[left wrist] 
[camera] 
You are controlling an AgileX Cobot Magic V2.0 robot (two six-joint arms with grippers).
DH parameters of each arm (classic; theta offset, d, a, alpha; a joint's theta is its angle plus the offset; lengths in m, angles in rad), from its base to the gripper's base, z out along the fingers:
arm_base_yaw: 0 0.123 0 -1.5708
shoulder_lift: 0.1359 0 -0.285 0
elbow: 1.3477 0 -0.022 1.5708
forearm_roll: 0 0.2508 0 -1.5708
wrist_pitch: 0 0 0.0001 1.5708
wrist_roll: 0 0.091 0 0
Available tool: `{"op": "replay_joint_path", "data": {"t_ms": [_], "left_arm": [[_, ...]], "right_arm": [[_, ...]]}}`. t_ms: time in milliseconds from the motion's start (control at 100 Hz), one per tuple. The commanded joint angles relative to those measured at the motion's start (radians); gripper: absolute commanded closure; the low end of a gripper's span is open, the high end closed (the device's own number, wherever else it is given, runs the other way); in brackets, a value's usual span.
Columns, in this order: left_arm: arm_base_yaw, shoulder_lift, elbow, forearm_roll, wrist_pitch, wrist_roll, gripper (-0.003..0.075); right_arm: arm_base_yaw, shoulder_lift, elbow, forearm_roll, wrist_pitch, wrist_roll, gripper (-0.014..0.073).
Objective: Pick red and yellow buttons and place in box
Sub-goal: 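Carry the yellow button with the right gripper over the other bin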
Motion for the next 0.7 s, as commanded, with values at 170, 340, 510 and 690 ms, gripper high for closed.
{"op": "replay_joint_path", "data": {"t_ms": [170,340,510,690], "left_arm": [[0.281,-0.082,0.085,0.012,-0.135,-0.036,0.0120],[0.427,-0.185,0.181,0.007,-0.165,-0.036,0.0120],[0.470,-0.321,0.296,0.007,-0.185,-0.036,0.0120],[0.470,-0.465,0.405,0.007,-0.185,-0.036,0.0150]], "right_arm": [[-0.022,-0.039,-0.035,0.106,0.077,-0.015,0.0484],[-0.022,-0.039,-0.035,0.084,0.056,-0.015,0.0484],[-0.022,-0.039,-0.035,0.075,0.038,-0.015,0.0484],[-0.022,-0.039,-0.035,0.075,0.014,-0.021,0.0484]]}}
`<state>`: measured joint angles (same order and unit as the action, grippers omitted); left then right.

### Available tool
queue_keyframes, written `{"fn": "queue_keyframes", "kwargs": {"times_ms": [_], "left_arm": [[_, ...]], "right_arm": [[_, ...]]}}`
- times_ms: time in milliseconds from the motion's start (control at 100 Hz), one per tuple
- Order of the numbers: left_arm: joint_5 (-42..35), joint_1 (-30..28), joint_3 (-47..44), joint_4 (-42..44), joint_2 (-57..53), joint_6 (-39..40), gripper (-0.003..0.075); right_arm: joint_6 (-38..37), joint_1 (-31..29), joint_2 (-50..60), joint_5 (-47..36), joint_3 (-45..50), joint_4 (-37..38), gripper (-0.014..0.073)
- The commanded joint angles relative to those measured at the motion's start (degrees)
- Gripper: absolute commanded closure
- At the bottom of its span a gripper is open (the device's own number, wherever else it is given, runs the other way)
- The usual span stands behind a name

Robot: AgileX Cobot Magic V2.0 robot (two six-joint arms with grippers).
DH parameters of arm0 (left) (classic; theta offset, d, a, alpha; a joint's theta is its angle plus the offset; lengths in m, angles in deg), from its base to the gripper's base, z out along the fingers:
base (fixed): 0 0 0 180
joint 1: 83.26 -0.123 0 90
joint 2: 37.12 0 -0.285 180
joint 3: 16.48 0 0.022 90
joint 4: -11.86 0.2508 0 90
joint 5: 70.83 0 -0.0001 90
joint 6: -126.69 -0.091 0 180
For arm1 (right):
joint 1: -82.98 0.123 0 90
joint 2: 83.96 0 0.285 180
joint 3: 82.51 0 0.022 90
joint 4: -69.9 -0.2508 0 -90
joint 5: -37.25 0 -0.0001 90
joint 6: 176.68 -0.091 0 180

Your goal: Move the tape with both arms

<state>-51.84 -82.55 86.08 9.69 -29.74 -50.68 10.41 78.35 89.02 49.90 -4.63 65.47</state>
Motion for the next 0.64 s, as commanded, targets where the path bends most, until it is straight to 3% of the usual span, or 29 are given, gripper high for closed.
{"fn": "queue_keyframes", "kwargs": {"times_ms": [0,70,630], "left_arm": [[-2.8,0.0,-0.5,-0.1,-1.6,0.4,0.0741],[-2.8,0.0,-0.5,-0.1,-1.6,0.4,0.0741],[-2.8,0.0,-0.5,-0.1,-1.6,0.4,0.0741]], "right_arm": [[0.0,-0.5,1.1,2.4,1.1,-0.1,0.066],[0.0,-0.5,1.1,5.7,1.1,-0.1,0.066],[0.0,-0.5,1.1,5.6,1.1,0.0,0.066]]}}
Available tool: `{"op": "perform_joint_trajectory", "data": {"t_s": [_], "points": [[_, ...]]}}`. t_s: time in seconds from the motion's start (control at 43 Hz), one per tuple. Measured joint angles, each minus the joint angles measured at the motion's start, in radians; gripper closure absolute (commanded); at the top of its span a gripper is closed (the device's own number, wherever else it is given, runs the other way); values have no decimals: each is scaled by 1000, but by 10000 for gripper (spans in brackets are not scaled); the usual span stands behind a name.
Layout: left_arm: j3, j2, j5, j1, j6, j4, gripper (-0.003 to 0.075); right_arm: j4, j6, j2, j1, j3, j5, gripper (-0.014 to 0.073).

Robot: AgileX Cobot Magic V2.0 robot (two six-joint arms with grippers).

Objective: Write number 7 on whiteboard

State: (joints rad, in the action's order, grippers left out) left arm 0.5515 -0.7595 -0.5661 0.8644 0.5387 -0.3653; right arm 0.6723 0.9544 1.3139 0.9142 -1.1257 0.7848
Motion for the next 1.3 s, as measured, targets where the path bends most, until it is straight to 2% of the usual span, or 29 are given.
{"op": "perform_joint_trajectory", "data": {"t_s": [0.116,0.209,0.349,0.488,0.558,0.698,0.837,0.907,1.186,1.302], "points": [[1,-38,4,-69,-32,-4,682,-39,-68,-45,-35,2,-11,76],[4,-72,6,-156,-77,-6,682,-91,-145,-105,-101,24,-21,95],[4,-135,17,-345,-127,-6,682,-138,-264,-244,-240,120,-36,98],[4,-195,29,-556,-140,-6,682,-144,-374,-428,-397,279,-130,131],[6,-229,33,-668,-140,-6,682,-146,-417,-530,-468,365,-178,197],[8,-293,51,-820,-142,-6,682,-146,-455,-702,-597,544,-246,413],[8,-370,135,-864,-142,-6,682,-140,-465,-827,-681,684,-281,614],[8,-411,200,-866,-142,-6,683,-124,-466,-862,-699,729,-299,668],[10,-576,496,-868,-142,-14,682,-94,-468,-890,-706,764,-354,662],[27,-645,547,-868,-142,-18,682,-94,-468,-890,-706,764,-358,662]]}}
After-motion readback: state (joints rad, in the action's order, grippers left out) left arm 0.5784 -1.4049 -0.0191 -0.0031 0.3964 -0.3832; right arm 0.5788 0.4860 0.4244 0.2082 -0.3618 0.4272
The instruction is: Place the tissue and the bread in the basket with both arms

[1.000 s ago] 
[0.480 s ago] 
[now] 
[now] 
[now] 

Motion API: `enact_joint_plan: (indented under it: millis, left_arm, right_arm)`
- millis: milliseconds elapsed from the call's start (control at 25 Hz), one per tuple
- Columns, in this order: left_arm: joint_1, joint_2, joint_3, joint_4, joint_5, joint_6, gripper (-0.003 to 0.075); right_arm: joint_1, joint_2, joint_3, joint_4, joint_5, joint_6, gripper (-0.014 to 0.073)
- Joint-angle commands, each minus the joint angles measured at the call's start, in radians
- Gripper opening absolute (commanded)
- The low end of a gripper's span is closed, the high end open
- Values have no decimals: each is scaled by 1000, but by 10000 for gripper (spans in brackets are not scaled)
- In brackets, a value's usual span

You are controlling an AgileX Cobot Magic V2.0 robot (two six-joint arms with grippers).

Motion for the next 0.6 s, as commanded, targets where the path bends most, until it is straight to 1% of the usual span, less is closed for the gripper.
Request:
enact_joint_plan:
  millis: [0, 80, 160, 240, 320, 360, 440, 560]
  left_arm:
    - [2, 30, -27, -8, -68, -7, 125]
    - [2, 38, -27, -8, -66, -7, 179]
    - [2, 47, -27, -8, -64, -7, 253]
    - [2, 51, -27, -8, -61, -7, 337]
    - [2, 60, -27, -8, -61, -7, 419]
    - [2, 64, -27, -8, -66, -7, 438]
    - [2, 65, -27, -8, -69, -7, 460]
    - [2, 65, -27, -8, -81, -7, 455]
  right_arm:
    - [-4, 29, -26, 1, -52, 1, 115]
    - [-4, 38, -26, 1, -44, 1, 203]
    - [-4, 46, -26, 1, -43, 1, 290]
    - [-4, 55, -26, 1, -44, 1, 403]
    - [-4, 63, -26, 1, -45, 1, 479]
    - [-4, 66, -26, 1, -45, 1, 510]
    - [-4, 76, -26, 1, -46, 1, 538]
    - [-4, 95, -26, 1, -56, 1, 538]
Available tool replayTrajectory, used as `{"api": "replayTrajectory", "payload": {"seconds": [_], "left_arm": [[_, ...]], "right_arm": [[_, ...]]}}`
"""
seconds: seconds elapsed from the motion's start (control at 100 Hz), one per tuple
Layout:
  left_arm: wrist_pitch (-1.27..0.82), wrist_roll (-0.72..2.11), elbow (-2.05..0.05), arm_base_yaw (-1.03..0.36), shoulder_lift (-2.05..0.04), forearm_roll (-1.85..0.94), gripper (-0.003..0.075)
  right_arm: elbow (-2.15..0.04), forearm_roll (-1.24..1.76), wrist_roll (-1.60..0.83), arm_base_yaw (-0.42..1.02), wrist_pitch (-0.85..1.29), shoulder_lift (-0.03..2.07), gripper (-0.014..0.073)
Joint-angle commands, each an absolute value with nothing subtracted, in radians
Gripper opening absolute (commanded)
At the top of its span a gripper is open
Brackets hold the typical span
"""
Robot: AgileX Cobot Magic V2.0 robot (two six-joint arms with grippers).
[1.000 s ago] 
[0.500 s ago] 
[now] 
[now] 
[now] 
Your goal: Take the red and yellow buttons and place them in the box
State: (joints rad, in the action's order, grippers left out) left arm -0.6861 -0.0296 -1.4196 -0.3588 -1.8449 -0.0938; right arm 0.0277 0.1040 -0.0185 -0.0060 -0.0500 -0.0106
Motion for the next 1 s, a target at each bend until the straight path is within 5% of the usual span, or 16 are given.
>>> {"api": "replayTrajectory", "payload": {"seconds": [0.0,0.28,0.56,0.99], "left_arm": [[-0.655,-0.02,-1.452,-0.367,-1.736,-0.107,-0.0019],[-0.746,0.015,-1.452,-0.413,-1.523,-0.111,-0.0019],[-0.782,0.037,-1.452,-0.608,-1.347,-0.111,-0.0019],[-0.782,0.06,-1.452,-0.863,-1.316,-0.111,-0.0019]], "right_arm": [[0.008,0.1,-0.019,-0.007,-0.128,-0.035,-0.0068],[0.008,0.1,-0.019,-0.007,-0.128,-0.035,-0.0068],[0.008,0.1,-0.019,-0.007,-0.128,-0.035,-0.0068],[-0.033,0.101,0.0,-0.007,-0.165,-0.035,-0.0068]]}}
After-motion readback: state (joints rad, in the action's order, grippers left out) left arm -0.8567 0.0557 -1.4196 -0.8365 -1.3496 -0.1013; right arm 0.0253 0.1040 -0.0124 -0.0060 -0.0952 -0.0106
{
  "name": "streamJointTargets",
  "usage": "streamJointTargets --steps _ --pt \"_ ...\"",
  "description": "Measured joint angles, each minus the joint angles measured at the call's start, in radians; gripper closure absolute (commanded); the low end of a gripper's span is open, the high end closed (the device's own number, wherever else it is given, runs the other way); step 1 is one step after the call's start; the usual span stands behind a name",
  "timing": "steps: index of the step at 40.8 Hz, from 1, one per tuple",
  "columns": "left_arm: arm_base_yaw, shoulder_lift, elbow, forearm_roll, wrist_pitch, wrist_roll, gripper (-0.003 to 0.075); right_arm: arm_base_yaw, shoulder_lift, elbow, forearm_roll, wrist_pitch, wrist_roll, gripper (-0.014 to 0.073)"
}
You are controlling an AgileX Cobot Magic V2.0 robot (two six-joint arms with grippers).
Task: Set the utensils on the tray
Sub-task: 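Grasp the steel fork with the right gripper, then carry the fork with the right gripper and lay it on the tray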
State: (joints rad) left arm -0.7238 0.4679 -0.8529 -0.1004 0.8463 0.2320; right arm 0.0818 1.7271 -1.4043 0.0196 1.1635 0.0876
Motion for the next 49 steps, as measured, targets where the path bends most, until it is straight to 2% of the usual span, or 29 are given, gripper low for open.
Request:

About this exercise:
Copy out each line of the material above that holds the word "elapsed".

Written response:
- millis: milliseconds elapsed from the call's start (control at 25 Hz), one per tuple
seconds: seconds elapsed from the motion's start (control at 100 Hz), one per tuple

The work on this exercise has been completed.